If your dictionary is a list `l`, a suitable `iter_dict` is given by `(fun yield -> List.iter yield l)`.

All strings are assumed to be UTF-8 encoded, decoding errors are replaced by [`Uchar.rep`](./../../ocaml-compiler/stdlib/Stdlib-Uchar.md#val-rep) characters.

since 5\.4

## Binary decoding of integers

The functions in this section binary decode integers from strings.

All following functions raise `Invalid_argument` if the characters needed at index `i` to decode the integer are not available.

Little-endian (resp. big-endian) encoding means that least (resp. most) significant bytes are stored first. Big-endian is also known as network byte order. Native-endian encoding is either little-endian or big-endian depending on [`Sys.big_endian`](./../../ocaml-compiler/stdlib/Stdlib-Sys.md#val-big_endian).
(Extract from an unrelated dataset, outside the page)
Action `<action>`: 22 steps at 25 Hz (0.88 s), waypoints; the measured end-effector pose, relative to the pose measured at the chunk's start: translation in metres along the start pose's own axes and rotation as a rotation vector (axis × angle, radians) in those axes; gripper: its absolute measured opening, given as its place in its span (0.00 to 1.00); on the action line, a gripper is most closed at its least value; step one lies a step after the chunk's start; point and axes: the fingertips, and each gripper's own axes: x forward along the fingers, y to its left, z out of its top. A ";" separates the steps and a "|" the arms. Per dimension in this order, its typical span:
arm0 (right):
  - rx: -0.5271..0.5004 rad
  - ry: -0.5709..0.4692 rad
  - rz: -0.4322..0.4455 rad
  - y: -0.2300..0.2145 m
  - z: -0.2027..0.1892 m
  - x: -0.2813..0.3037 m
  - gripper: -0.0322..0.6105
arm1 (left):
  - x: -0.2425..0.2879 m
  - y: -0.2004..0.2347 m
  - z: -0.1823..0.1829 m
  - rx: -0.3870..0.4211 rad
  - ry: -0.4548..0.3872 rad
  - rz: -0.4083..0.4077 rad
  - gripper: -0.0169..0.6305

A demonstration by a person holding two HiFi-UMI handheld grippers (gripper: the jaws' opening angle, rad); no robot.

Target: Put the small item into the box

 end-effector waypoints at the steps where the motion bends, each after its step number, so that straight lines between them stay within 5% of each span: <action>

32-bit and 64-bit integers are represented by the `int32` and `int64` types, which can be interpreted either as signed or unsigned numbers.

8-bit and 16-bit integers are represented by the `int` type, which has more bits than the binary encoding. These extra bits are sign-extended (or zero-extended) for functions which decode 8-bit or 16-bit integers and represented them with `int` values.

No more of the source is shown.